Bug 1261532

Summary: overpotent DELETE on storage domain's iscsi storage connection remove all connections and all the <logical_unit> data
Product: Red Hat Enterprise Virtualization Manager Reporter: David Jaša <djasa>
Component: ovirt-engineAssignee: Maor <mlipchuk>
Status: CLOSED NOTABUG QA Contact: Aharon Canan <acanan>
Severity: high Docs Contact:
Priority: unspecified    
Version: 3.4.0CC: ahino, amureini, bazulay, djasa, ecohen, gklein, lsurette, mlipchuk, rbalakri, Rhev-m-bugs, tnisan, yeylon
Target Milestone: ---   
Target Release: 3.5.6   
Hardware: Unspecified   
OS: Unspecified   
Whiteboard: storage
Fixed In Version: Doc Type: Bug Fix
Doc Text:
Story Points: ---
Clone Of: Environment:
Last Closed: 2015-09-24 16:20:26 UTC Type: Bug
Regression: --- Mount Type: ---
Documentation: --- CRM:
Verified Versions: Category: ---
oVirt Team: Storage RHEL 7.3 requirements from Atomic Host:
Cloudforms Team: --- Target Upstream Version:
Embargoed:
Attachments:
Description Flags
API traffic none

Description David Jaša 2015-09-09 14:28:02 UTC
Created attachment 1071803 [details]
API traffic

Description of problem:
when issuing DELETE on /ovirt-engine/api/storagedomains/SD_UUID/storageconnections/SC_UUID, one expects that only SC_UUID connection will be removed from the storage domain and all the others will remain in place. In fact, all the storage connections get removed. In addition, all the <logical_unit> elements (from <storage_domain><storage><volume_group>) that contain iSCSI configuration are removed.

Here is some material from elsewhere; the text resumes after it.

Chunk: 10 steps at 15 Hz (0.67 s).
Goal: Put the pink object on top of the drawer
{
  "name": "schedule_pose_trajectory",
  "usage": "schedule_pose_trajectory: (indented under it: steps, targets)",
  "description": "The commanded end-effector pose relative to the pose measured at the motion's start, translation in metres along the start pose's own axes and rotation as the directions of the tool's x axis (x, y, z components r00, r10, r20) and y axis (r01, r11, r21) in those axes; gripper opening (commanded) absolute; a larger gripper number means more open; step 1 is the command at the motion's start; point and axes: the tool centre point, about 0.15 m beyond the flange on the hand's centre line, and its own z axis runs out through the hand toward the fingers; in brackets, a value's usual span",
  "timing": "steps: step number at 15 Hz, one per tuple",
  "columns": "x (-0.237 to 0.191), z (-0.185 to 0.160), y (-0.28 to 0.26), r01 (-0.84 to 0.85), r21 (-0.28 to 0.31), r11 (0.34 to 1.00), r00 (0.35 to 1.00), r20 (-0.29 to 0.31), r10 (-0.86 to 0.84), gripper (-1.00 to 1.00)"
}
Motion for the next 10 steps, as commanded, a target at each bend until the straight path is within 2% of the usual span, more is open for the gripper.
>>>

After re-adding of the connection-that-should-have-stayed-intact, the storage domain works but as the <logical_unit> data is missing, Edit domain dialog doesn't show the lun as lun with storage domain (green tick), the lun has a checkbox free to be checked - but when you try to do that (in order to reconcile RHEV DB with actual data), it seems that engine understands it as an attempt to grow the storage domain.


Version-Release number of selected component (if applicable):
RHEV 3.4-3.6 behave all the same

How reproducible:
always

Steps to Reproduce:
0. start with:
    * iscsi storage domain hosted by server with two IPs
    * the storage domain should be in maintenance 
    * at least one host should be up
1. check the storage domain and its connections using API (result in attachment)
2. remove one of the connections
3. check SD and it's connection again

Actual results:
  * all the SD's connections are removed, not just the one specified
  * other SD's configuration is removed as well

Expected results:
only the specified connection is affected

Additional info:
When this bug is fixed, the storage connection removal from SD could be performed on domain in Up state provided that at least one connection will remain active.

Comment 2 Allon Mureinik 2015-09-09 16:19:56 UTC
Can we get the engine's log too please?

Comment 4 Allon Mureinik 2015-09-13 10:42:47 UTC
Ala, please take a look at this?

Comment 5 Allon Mureinik 2015-09-13 12:14:12 UTC
Too many eggs in the same basket.
Maor - please take this over.

Comment 6 Allon Mureinik 2015-09-22 06:42:59 UTC
Maor, I see you backported a patch from master, and then abandoned it. Can you please share some details on it and explain the current status?

Comment 7 Maor 2015-09-22 08:01:40 UTC
I've been trying to reproduce this bug on my env, with no success.
I've added a new Storage Domain and deleted one of its targets through REST - All seems to work as expected.

I first thought the reason this does not reproduce is because the patch was not backported, but then I've tried to reproduce this also on a 3.5 env and this could not reproduce also.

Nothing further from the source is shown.